Task directions - Lines in the entries below where the word "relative" shows up should each be copied.

Source data -
__________________________________________________
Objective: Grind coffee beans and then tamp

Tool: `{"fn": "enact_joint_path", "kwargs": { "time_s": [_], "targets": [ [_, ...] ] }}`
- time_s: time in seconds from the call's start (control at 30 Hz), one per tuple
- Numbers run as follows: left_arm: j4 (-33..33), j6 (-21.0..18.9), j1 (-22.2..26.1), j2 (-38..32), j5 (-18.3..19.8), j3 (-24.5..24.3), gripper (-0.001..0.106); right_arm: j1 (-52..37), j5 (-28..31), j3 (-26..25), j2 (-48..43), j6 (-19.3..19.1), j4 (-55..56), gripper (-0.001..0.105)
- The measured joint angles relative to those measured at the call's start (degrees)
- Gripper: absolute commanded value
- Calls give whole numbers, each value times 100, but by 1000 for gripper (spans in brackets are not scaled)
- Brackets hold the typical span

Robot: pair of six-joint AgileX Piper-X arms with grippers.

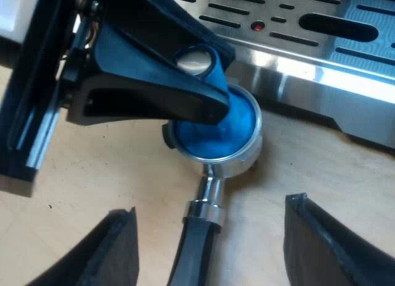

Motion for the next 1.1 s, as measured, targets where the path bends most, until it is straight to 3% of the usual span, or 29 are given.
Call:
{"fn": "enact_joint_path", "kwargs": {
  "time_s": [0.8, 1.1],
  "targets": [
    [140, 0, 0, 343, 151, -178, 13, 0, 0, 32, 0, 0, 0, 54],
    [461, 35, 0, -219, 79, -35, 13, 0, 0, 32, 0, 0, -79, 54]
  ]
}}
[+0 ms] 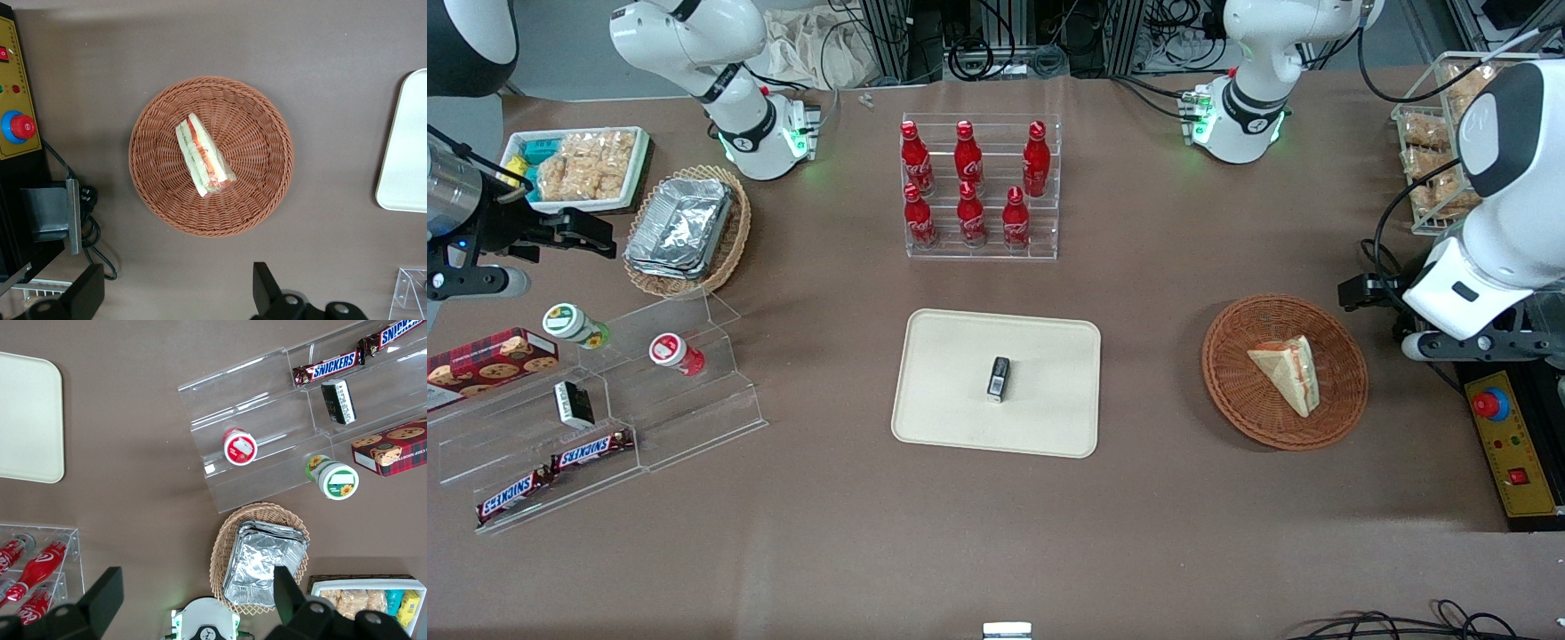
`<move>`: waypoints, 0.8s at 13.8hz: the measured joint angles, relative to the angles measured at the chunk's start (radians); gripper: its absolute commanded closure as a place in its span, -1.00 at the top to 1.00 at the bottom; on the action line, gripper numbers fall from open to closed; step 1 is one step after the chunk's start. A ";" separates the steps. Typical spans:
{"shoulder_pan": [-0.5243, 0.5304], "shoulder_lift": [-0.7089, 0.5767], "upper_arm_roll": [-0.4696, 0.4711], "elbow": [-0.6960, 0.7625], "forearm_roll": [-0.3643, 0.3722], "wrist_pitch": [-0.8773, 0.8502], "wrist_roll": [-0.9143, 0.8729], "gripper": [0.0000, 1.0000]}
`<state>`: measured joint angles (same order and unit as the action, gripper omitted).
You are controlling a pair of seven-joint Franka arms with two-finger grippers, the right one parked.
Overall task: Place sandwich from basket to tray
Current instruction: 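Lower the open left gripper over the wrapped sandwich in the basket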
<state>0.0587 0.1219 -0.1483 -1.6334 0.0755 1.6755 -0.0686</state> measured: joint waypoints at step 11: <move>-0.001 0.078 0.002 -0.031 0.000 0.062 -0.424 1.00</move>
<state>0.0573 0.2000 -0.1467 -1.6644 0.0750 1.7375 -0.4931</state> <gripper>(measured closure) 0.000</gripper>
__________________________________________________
Written response -
- The measured joint angles relative to those measured at the call's start (degrees)
`<move>`: waypoints, 0.8s at 13.8hz: the measured joint angles, relative to the angles measured at the chunk's start (radians); gripper: its absolute commanded closure as a place in its span, -1.00 at the top to 1.00 at the bottom; on the action line, gripper numbers fall from open to closed; step 1 is one step after the chunk's start. A ";" separates the steps. Typical spans:

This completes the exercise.